■ DATA
* * * * * * * * *
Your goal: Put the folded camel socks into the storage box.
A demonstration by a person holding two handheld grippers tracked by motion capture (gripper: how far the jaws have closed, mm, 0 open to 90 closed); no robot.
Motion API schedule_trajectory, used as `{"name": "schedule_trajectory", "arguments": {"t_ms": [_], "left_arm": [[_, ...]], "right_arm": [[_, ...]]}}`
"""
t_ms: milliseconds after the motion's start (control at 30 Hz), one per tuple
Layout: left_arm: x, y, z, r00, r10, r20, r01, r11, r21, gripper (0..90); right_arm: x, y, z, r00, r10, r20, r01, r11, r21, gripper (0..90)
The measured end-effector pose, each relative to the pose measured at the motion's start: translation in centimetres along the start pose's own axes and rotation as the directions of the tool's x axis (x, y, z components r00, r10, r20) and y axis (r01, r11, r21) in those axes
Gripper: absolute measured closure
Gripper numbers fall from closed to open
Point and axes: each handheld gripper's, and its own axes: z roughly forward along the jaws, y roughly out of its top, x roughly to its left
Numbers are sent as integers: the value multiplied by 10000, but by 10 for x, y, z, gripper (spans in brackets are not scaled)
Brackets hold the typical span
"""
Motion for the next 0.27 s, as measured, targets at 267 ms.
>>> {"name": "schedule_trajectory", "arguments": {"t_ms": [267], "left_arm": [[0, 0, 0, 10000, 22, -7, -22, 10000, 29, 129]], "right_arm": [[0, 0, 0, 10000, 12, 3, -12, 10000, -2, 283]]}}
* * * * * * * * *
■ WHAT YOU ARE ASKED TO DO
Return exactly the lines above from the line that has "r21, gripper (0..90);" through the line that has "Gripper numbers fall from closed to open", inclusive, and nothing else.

■ THE ANSWER
Layout: left_arm: x, y, z, r00, r10, r20, r01, r11, r21, gripper (0..90); right_arm: x, y, z, r00, r10, r20, r01, r11, r21, gripper (0..90)
The measured end-effector pose, each relative to the pose measured at the motion's start: translation in centimetres along the start pose's own axes and rotation as the directions of the tool's x axis (x, y, z components r00, r10, r20) and y axis (r01, r11, r21) in those axes
Gripper: absolute measured closure
Gripper numbers fall from closed to open

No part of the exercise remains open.